:: AVAILABLE DATA

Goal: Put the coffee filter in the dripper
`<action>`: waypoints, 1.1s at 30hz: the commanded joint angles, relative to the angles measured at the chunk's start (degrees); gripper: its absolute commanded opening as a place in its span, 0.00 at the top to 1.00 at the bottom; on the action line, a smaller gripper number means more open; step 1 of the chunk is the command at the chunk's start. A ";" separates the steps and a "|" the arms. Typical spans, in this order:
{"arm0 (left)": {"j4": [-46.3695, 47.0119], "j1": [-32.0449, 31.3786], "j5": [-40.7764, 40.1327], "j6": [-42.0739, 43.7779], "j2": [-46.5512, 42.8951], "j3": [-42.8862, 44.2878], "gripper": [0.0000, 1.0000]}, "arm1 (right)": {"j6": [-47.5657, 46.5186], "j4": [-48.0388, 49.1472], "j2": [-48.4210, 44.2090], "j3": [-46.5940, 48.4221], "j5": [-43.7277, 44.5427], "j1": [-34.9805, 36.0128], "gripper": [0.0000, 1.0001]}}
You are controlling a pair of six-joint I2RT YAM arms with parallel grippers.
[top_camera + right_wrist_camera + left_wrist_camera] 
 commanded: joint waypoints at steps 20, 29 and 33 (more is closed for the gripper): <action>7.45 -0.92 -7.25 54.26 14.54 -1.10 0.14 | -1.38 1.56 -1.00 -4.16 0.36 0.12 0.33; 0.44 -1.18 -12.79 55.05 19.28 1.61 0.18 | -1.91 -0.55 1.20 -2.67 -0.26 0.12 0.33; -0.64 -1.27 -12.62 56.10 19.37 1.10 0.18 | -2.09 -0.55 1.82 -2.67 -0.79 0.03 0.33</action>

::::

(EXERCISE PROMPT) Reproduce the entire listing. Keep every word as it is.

(ANSWER TO THIS EXERCISE)
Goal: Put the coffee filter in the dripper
`<action>`: waypoints, 1.1s at 30hz: the commanded joint angles, relative to the angles measured at the chunk's start (degrees); gripper: its absolute commanded opening as a place in its span, 0.00 at the top to 1.00 at the bottom; on the action line, a smaller gripper number means more open; step 1 of the chunk is the command at the chunk's start. A ";" separates the steps and a "|" the arms. Typical spans, in this order:
{"arm0 (left)": {"j4": [-46.3695, 47.0119], "j1": [-32.0449, 31.3786], "j5": [-40.7764, 40.1327], "j6": [-42.0739, 43.7779], "j2": [-46.5512, 42.8951], "j3": [-42.8862, 44.2878], "gripper": [0.0000, 1.0000]}, "arm1 (right)": {"j6": [-47.5657, 46.5186], "j4": [-48.0388, 49.1472], "j2": [-48.4210, 44.2090], "j3": [-46.5940, 48.4221], "j5": [-43.7277, 44.5427], "j1": [-34.9805, 36.0128], "gripper": [0.0000, 1.0001]}}
You are controlling a pair of six-joint I2RT YAM arms with parallel grippers.
[top_camera + right_wrist_camera + left_wrist_camera] 
 commanded: joint waypoints at steps 20, 29 and 33 (more is closed for the gripper): <action>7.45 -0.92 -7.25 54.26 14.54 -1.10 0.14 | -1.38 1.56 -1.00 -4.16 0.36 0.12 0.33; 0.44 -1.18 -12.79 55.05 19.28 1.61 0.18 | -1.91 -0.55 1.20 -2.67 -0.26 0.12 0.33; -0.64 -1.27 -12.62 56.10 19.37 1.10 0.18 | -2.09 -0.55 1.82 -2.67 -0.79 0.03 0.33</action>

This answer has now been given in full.